Mind you, Judge Taylor may be absolutely correct, in theory, but his solution bears steep political risks for a one-term incumbent. Let’s compare, for example, two central Kentucky counties – our own Madison County and the fictional neighboring county of Dogpatch. The judge/executive of Dogpatch County is Buford T. Baddazz, a tough-on-crime former lawman who has a policy of zero tolerance for drug offenders.

Judge Baddazz has no time Taylor’s for solution, which he disparagingly calls “hugs for thugs,” because Baddazz knows the citizens of Dogpatch County are sick of having their houses and cars broken into, tired of finding needles on playgrounds, and they are tired of out-of-town drug traffickers seeing their quiet community as an easy target. As such, word has gotten around that if you’re caught for a drug offense in Dogpatch County, you’re going to jail. Period.

This brings us to Madison County Democrats and the judge executive race in 2018. Any prospective opponent of Taylor’s is bound to ask the question: If you’re a drug offender, why wouldn’t you come to Madison County to do your business if you know the consequences of getting caught here as far less severe than if you are arrested in a county with tougher policies? Wouldn’t you drive over the border into Madison to buy your drugs if it would lessen your risk of doing jail time? This perhaps exposes Taylor to the charge that whatever the healing center might accomplish, it might also have unintended and very undesirable consequences, such as attracting more drug traffic into Madison County, not less.

Then there is the issue of merged government.
When former Madison County Judge/Executive Kent Clark gave his State of the County addresses, his message was always the same: Everything’s great, folks.
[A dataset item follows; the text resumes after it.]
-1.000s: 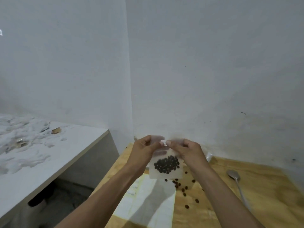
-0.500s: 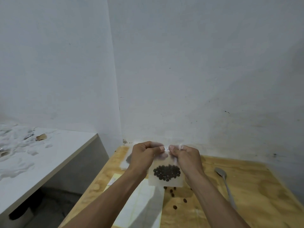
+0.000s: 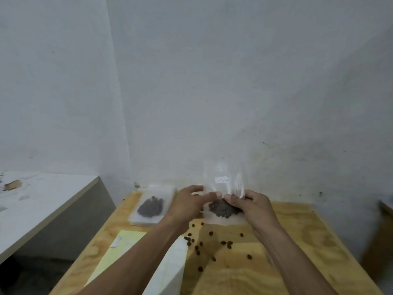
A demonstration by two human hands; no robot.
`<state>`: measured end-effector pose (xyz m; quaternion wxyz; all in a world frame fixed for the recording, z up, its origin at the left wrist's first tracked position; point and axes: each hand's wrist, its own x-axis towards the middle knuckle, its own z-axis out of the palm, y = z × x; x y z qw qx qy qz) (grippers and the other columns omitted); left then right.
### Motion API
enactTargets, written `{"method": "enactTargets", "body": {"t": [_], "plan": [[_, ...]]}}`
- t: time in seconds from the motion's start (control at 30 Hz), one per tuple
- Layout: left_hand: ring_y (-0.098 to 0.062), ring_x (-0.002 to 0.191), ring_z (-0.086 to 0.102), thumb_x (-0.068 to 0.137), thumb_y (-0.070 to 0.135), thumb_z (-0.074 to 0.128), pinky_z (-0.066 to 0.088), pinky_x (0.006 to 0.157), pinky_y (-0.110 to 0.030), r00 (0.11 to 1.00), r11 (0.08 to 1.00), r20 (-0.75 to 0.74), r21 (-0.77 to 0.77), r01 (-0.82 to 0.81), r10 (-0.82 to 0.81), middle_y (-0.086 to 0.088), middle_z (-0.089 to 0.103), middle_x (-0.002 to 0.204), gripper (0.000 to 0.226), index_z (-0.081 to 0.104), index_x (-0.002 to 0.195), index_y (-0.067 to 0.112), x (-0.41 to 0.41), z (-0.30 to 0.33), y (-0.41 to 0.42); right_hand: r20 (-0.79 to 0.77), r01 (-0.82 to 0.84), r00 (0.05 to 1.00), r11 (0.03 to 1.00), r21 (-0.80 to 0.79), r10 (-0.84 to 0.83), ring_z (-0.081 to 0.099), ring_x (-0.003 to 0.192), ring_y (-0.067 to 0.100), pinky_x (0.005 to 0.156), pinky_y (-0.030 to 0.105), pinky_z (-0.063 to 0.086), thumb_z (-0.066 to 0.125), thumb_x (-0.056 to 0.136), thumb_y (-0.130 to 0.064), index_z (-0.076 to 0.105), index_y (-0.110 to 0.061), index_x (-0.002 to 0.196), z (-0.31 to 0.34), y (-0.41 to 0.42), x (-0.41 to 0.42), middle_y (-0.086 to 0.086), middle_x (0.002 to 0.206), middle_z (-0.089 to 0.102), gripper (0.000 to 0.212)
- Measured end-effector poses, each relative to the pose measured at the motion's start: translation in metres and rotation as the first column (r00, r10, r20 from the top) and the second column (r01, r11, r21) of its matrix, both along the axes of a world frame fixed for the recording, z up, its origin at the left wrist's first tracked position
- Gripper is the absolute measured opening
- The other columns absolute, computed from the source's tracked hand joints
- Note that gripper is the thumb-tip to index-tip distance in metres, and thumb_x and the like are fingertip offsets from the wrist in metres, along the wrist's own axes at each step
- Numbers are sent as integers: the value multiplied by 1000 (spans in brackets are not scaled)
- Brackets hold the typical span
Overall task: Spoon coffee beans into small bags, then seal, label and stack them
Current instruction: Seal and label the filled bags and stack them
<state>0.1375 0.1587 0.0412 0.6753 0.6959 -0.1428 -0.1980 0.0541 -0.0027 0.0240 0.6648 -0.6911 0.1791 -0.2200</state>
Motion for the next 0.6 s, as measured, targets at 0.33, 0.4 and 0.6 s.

County government is working for you, and our partnerships with the cities of Richmond and Berea are better than ever.
Taylor, in contrast, paints a less rosy picture when he raises merged government: We don’t have the money to sustain what we’re doing. Our current government structure isn’t working and we need to change it. The time will come for Richmond and Berea to merge with the county.
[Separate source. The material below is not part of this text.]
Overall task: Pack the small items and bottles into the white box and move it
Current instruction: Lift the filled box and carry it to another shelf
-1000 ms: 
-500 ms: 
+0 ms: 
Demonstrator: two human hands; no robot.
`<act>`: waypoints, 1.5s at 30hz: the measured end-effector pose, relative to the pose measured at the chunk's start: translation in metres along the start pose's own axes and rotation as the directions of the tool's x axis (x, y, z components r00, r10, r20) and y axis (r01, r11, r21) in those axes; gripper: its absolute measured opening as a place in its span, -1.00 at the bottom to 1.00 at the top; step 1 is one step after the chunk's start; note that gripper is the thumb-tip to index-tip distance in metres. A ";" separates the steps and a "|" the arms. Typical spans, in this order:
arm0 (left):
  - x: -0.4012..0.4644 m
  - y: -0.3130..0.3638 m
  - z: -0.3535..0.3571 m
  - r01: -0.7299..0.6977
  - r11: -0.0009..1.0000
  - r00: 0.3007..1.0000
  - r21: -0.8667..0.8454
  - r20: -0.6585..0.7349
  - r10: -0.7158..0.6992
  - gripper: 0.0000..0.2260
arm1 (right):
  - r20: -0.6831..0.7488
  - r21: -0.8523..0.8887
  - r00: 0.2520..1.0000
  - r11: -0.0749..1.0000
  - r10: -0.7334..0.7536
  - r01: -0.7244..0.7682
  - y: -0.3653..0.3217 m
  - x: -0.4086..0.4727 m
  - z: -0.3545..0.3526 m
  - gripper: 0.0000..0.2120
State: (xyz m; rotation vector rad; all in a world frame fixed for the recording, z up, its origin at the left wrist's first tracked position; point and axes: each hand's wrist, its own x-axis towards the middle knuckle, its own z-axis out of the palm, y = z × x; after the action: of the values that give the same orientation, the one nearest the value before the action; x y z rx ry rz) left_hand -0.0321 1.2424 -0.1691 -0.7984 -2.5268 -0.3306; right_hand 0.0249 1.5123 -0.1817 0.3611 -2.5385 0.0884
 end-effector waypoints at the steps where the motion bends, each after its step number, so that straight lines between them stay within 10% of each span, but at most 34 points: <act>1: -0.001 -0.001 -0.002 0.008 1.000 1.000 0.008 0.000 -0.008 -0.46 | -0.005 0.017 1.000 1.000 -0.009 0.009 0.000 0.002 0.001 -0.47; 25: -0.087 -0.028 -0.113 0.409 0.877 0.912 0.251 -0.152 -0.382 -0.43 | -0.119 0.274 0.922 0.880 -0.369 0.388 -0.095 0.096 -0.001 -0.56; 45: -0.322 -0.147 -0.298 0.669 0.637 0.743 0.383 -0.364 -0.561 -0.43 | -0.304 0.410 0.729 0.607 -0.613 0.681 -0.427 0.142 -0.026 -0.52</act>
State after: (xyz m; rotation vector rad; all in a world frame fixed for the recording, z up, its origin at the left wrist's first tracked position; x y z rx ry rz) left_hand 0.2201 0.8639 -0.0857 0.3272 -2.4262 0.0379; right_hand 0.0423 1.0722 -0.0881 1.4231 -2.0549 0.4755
It’s not exactly the optimism and sunshine of the Kent Clark days. Again, Reagan Taylor may be absolutely correct, in theory, that merged government will be the most efficient long-term option. But from a purely political standpoint, I think it’s a huge leap of faith to assume that Berea and Richmond residents will easily accept having to give up the local control they currently have. That’s where an opportunity for Mad. Co. Democrats presents itself.

The Democratic candidate could pare their talking points down to just one sentence. When campaigning in Berea, they would say it’s a proud community, and they’ll fight to keep its unique identity. When in Richmond, they’ll promise to keep that city’s unique identity as it is. No merged government. It’s doesn’t matter if it’s a promise that will have to be broken in 5, 10 or 15 years. It’s a crossover issue that could motivate both Democrats and Republicans to get behind the candidate who vows to protect their beloved cities.

Taylor definitely has confidence, otherwise he wouldn’t be pitching such bold ideas. No doubt he’s popular and well-liked. But with less than one term under his belt, he’s not fully entrenched just yet, and the right Madison County Democrat could turn that confidence into a political disadvantage.